Data provided ->
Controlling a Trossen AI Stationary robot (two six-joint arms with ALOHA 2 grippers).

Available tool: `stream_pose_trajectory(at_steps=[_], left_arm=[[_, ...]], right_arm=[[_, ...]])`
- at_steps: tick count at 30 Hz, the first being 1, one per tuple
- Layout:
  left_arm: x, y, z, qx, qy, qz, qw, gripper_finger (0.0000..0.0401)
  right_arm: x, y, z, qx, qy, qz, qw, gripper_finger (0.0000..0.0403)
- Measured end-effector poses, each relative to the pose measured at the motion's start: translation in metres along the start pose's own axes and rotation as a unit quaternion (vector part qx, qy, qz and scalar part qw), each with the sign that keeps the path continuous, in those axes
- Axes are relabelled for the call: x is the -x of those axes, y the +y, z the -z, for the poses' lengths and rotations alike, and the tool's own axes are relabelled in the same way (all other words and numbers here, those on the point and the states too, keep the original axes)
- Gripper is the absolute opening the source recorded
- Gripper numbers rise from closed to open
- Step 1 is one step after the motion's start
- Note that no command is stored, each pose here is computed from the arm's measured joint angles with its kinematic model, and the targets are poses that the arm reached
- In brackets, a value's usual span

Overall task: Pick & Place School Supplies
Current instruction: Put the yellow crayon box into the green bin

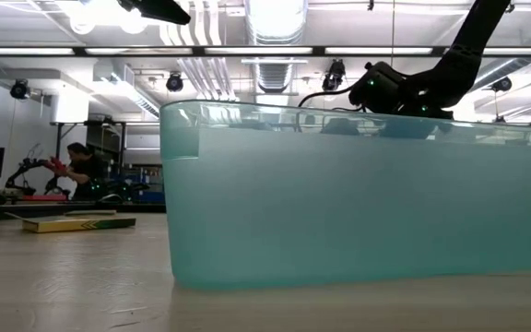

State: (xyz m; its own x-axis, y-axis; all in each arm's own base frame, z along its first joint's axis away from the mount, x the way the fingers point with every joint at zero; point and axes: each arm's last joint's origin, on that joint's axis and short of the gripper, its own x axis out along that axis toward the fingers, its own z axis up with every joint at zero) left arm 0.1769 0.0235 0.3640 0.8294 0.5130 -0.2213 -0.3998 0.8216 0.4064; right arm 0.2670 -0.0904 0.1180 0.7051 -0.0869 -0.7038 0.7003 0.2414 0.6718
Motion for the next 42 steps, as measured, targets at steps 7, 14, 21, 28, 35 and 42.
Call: stream_pose_trajectory(at_steps=[7, 14, 21, 28, 35, 42], left_arm=[[0.0, 0.0, 0.0, 0.0, 0.0, 0.0, 1.0, 0.0236], [0.0, 0.0, 0.0, 0.0, 0.0, 0.0, 1.0, 0.0236], [0.0, 0.0, 0.0, 0.0, 0.0, 0.0, 1.0, 0.0236], [0.0, 0.0, 0.0, 0.0, 0.0, 0.0, 1.0, 0.0236], [0.0, 0.0, 0.0, 0.0, 0.0, 0.0, 1.0, 0.0236], [0.0, 0.0, 0.0, 0.0, 0.0, 0.0, 1.0, 0.0236]], right_arm=[[0.0, 0.004, 0.001, 0.014, -0.003, -0.014, 1.0, 0.0177], [0.0, 0.002, 0.0, 0.039, -0.019, -0.003, 0.999, 0.0179], [0.0, 0.002, 0.001, 0.055, -0.019, -0.002, 0.998, 0.0182], [-0.003, 0.001, 0.002, 0.048, -0.009, -0.004, 0.999, 0.0185], [-0.015, -0.005, 0.004, 0.048, 0.011, -0.02, 0.999, 0.0185], [-0.013, -0.005, 0.004, 0.051, 0.008, -0.021, 0.998, 0.0185]])
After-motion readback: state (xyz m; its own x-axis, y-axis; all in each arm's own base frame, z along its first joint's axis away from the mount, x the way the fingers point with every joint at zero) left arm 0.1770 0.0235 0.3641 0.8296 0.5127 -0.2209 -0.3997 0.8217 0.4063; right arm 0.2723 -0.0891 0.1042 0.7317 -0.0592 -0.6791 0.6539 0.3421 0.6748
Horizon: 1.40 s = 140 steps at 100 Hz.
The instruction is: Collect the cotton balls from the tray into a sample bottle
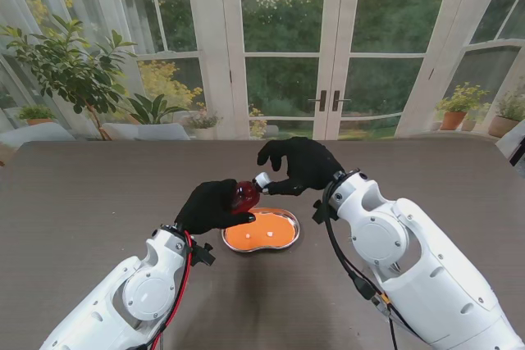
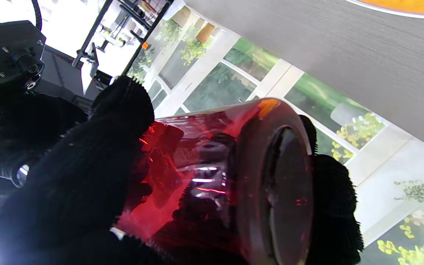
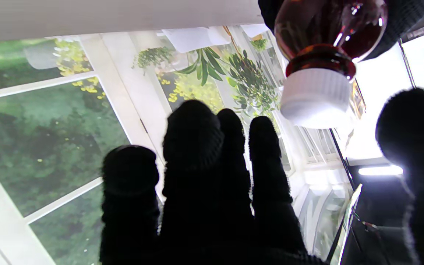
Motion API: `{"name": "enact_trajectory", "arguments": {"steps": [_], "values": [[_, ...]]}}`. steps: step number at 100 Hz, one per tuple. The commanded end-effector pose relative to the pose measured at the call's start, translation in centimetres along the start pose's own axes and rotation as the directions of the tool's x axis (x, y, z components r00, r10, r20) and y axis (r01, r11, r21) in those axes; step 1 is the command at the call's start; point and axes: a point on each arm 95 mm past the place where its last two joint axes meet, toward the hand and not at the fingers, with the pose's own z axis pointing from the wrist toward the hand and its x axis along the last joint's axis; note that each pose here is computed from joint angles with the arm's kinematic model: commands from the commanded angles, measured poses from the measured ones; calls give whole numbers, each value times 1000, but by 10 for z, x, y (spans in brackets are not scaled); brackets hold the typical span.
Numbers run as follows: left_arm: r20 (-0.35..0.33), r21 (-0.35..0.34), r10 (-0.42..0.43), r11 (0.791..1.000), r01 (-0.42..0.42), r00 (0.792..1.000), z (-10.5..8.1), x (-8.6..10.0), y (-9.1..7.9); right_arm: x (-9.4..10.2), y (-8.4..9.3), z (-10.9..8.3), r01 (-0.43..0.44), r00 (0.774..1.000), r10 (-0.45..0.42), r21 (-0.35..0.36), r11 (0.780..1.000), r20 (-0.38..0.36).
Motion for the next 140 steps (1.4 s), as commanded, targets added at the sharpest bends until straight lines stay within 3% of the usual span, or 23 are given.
{"name": "enact_trajectory", "arguments": {"steps": [1,36,84,113,140], "values": [[-3,-16,-4,1000,4,1000,1,2,2,2,-1,-1,10,1000,-10,27,1000,9],[-3,-17,-5,1000,5,1000,2,2,2,3,-3,1,52,998,-53,43,998,27],[-1,-18,-4,1000,4,1000,1,2,2,6,-6,2,9,999,-8,16,1000,-34],[0,-20,-5,1000,5,1000,1,2,2,6,-7,4,32,997,-34,-22,999,-68],[1,-20,-4,1000,4,1000,0,1,2,3,-2,1,47,998,-47,-4,999,-42]]}}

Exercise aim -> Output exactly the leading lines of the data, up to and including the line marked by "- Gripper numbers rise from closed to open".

Answer to this exercise ->
Controlling a Trossen AI Stationary robot (two six-joint arms with ALOHA 2 grippers).

Available tool: `stream_pose_trajectory(at_steps=[_], left_arm=[[_, ...]], right_arm=[[_, ...]])`
- at_steps: tick count at 30 Hz, the first being 1, one per tuple
- Layout:
  left_arm: x, y, z, qx, qy, qz, qw, gripper_finger (0.0000..0.0401)
  right_arm: x, y, z, qx, qy, qz, qw, gripper_finger (0.0000..0.0403)
- Measured end-effector poses, each relative to the pose measured at the motion's start: translation in metres along the start pose's own axes and rotation as a unit quaternion (vector part qx, qy, qz and scalar part qw), each with the sign that keeps the path continuous, in those axes
- Axes are relabelled for the call: x is the -x of those axes, y the +y, z the -z, for the poses' lengths and rotations alike, and the tool's own axes are relabelled in the same way (all other words and numbers here, those on the point and the states too, keep the original axes)
- Gripper is the absolute opening the source recorded
- Gripper numbers rise from closed to open

This answer has been given in full.